Tout devient très compliqué, et pourtant nous sommes si bien chez nous. Cette petite maison que mes parents avaient fait construire dans un quartier populaire de la commune, était notre nid, et nous y accueillions de nombreux invités. Maman cuisinait beaucoup et nous régalait tous, petits et grands. À deux reprises nous avons dû quitter cette maison pour aller au centre ville où nous étions plus en sécurité. J’ai été témoin d’émeutes importantes et violentes C’est le patron de mon père, Monsieur Bour, qui nous offrait un logement, deux pièces, une grande terrasse couverte et une grande cour où papa pouvait garer sa voiture.

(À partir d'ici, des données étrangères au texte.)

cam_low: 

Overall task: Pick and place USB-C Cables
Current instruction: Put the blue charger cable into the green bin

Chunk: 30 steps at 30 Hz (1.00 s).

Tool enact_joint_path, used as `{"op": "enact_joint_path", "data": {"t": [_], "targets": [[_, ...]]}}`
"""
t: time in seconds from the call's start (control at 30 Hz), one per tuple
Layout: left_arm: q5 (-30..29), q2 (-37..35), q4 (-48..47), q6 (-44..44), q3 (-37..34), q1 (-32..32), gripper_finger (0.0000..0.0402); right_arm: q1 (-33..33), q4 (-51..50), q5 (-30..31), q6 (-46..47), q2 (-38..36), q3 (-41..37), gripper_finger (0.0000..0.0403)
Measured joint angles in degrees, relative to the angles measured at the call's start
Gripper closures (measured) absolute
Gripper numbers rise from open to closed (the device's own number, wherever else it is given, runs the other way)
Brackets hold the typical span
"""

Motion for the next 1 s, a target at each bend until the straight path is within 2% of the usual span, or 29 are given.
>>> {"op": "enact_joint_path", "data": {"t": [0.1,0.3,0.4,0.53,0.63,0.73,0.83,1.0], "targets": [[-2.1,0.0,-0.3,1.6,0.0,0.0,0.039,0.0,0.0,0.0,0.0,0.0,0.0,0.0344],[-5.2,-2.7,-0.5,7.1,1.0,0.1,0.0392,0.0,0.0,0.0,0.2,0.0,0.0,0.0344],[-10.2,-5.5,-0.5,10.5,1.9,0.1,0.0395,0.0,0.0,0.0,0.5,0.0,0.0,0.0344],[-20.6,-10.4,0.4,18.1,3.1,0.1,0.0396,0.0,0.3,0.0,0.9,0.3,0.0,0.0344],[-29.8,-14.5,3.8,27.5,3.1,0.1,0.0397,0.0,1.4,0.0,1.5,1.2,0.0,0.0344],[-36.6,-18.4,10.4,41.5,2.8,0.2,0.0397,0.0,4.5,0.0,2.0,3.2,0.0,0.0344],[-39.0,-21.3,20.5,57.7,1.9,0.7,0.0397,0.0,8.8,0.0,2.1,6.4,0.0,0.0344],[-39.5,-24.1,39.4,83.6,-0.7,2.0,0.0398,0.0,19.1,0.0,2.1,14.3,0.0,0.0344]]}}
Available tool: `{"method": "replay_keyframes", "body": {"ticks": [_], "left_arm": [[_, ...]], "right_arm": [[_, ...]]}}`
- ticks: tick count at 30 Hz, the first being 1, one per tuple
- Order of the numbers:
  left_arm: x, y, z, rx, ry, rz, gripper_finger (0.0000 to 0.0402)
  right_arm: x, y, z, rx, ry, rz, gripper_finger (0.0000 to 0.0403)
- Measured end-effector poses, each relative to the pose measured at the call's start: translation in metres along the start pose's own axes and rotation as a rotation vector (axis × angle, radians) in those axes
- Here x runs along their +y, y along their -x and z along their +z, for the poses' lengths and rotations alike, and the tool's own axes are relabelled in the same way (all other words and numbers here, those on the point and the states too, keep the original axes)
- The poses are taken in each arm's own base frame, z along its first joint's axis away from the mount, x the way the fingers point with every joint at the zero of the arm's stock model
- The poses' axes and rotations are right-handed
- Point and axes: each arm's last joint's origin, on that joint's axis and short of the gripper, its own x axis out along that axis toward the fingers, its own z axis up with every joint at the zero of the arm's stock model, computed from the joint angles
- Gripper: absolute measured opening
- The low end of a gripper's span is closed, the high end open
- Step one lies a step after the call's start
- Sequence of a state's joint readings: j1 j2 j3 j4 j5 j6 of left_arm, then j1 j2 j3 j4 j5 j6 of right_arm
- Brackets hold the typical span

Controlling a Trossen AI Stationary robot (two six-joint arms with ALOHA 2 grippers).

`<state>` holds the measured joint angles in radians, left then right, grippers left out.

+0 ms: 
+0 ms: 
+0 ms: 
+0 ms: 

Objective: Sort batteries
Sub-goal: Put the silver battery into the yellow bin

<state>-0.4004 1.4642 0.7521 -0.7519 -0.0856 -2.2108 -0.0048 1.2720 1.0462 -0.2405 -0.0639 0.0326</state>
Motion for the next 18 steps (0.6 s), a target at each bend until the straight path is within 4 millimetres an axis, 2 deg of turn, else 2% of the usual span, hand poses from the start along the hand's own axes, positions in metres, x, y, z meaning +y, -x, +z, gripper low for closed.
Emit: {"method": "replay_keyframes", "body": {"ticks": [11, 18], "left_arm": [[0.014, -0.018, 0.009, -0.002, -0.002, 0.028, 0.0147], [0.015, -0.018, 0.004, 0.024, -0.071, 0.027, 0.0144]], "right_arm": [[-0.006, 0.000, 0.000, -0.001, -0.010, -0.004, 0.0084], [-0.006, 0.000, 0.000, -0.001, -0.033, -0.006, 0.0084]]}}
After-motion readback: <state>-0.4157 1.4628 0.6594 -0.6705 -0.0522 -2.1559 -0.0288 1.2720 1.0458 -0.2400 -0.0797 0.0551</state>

Médor, notre gentil chien, nous suivait partout.

J’aimais beaucoup le centre, à proximité de la place du village. Avant l’indépendance c’état un village vivant où se produisaient de nombreuses fêtes connues dans toute l’Oranie.

Papa continue à travailler pour Mr Bour, riche colon rentré en France. C’est très risqué de circuler vers la ferme et l’exploitation dont il était le commis (aujourd’hui on dirait directeur ou gérant). Il avait un garde du corps, qui l’accompagnait dans ses déplacements professionnels. Celui-ci était grand, habillé en treillis, et armé jusqu’aux dents. C’était impressionnant pour l’enfant que j’étais. Pourtant ce grand monsieur, Mr Alcaraz, avait un coeur sensible. Je me souviens du jour où maman avait été chez sa belle-soeur, accompagnée de ma petite soeur. Je restais souvent seule. Ce jour là,  papa et son gardien avaint déjeuné avec moi. Juste avant le repas, papa m’avait demandé de prier, c’était important dans ma famille de remercier Dieu pour le repas de chaque jour. j’ai prié en fermant les yeux et j’ai demandé à Dieu de garder mon papa et Mr Alcaraz, de les protéger de toute attaque et je l’ai remercié de l’exaucement de ma prière. Lorsque j’ai ouvert les yeux, le grand monsieur était en larmes, ému et touché. Il s’est levé et est venu me faire un chaleureux bisou en me disant merci.

Beaucoup de questions restaient sans réponse. Où allions-nous vivre en France ? Je savais qu’en arrivant nous serions accueillis par tonton Raymond, le frère de maman qui habitait à Perpignan. Militaire de carrière, il vivait en caserne avec ma tante et mes deux cousines, Marie-Lise et Caroline.

Je savais que mon enfance resterait à tout jamais en Algérie, mon présent dépendait des évènements et des décisions de mes parents, mon avenir était flou, noyé dans le brouillard de mes pensées.